**EXERCISE GOAL**
Every line below from the one with "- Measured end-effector" through the one with "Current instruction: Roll" should be retyped exactly, both ends included; no other lines and no pictures.

**DATASET SECTION**

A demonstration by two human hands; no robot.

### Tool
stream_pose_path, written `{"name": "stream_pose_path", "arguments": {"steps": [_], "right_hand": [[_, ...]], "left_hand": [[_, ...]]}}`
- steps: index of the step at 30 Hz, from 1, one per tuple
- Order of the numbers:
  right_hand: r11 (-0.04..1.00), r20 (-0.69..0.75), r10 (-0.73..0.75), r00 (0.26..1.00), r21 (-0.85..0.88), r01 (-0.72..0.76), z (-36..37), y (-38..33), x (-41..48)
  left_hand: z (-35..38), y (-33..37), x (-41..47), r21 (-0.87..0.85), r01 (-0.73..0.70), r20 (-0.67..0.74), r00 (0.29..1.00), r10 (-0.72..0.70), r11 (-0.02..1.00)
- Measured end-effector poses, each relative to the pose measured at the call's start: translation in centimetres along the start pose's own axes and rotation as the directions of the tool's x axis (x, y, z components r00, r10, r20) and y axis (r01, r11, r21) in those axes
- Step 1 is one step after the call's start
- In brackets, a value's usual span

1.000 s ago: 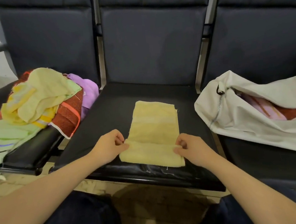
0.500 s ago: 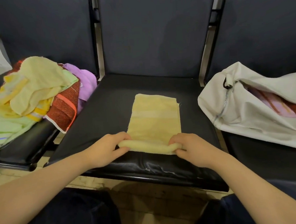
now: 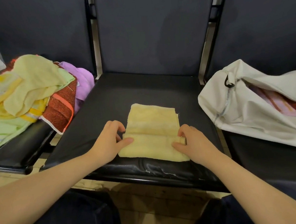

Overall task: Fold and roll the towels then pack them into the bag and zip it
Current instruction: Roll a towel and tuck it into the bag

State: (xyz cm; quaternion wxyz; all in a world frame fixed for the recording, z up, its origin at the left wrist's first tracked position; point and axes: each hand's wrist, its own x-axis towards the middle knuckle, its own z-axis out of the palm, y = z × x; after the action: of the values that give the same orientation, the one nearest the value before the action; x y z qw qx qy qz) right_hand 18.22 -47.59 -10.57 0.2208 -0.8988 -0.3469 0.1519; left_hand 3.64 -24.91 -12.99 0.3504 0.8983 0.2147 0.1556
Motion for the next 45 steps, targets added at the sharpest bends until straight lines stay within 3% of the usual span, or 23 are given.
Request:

**TASK ANSWER**
- Measured end-effector poses, each relative to the pose measured at the call's start: translation in centimetres along the start pose's own axes and rotation as the directions of the tool's x axis (x, y, z components r00, r10, r20) and y axis (r01, r11, r21) in those axes
- Step 1 is one step after the call's start
- In brackets, a value's usual span

1.000 s ago: 
0.500 s ago: 
now: 

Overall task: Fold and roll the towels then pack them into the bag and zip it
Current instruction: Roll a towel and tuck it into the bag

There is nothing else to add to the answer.